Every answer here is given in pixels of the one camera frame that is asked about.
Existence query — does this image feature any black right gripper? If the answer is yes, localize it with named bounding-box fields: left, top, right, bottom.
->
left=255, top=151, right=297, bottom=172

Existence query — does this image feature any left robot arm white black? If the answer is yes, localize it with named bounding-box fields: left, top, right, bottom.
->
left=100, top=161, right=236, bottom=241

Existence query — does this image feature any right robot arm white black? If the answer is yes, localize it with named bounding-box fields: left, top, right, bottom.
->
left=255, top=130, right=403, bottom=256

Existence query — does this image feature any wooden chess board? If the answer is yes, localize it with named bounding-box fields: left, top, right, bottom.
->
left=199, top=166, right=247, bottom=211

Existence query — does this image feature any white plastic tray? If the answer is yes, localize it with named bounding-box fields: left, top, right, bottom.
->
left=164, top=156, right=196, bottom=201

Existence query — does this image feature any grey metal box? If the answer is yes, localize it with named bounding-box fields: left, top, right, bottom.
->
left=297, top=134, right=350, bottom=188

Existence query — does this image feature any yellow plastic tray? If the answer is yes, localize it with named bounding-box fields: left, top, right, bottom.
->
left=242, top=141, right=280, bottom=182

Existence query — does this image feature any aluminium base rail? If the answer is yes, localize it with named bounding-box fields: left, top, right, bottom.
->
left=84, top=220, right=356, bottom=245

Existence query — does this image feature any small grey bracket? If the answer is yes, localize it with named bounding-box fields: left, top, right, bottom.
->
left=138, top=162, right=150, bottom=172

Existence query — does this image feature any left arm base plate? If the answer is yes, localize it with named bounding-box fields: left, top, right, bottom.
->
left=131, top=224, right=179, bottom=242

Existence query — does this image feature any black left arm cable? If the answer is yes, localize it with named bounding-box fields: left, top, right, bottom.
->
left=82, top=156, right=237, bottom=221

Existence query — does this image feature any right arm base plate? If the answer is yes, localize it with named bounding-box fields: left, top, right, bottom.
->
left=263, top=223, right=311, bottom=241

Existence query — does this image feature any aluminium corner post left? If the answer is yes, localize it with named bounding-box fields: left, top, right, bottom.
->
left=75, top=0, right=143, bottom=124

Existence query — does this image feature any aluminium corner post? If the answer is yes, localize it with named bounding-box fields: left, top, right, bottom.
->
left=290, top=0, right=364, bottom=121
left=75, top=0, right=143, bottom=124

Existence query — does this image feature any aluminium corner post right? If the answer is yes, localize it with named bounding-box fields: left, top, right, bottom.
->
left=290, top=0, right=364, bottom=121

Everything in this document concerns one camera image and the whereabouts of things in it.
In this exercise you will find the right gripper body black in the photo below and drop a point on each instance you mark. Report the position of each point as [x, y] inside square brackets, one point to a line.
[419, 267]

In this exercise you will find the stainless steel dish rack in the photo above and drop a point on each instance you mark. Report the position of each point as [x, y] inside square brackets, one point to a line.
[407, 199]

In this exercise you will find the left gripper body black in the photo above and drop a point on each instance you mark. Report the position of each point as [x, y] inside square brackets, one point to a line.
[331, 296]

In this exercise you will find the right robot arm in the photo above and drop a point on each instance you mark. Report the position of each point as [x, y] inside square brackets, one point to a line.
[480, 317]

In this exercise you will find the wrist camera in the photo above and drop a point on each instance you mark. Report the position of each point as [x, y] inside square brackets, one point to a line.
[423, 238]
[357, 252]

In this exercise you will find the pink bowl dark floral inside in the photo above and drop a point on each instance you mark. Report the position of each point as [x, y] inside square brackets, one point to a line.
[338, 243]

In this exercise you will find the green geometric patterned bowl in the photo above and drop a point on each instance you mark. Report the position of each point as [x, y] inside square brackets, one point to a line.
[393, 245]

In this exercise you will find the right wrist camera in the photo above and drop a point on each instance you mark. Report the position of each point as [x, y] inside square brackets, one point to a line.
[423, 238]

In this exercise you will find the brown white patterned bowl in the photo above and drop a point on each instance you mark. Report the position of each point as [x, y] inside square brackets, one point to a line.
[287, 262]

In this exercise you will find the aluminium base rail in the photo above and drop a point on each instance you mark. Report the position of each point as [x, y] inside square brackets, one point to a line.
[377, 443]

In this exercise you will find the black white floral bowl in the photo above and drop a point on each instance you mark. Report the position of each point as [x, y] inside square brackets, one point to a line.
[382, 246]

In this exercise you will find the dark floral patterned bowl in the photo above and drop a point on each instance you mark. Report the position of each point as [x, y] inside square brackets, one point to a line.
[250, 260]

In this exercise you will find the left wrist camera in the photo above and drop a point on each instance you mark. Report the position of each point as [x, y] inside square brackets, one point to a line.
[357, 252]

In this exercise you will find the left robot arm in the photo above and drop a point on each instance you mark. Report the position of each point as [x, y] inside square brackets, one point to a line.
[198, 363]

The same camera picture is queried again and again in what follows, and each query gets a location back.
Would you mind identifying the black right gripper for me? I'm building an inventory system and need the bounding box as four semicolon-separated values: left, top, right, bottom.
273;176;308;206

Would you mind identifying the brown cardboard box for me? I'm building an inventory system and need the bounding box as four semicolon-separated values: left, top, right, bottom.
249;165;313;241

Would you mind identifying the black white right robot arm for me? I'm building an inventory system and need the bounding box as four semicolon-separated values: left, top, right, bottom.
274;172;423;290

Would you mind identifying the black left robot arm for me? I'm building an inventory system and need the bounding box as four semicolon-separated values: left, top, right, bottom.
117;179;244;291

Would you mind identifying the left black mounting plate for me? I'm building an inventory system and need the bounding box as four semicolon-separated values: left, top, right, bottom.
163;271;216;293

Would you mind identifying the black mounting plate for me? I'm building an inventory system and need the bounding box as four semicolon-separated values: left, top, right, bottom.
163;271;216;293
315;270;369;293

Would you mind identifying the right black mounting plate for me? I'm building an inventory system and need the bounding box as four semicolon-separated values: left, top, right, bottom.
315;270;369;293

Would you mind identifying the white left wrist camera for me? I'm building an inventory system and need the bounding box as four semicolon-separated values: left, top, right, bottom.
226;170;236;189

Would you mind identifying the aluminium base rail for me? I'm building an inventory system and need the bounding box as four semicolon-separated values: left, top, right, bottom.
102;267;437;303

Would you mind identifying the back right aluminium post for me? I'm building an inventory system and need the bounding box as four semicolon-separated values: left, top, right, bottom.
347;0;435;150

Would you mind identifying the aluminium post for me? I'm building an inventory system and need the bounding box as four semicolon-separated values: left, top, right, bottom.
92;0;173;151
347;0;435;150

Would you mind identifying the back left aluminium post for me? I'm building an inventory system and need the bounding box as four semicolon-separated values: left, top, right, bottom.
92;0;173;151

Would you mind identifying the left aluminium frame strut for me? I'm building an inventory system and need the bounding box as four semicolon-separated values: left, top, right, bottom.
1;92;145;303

What you are asked to do
"Existence query — does this image feature any black right" marks the last line to print; print everything from the first line of the data through that line, unchanged, and nothing more.

Task result
Every answer here is given in pixels of the one camera frame that is asked about.
Existence query — does this image feature any black right gripper? If the answer is yes, localize it with named bounding-box fields: left, top, right, bottom.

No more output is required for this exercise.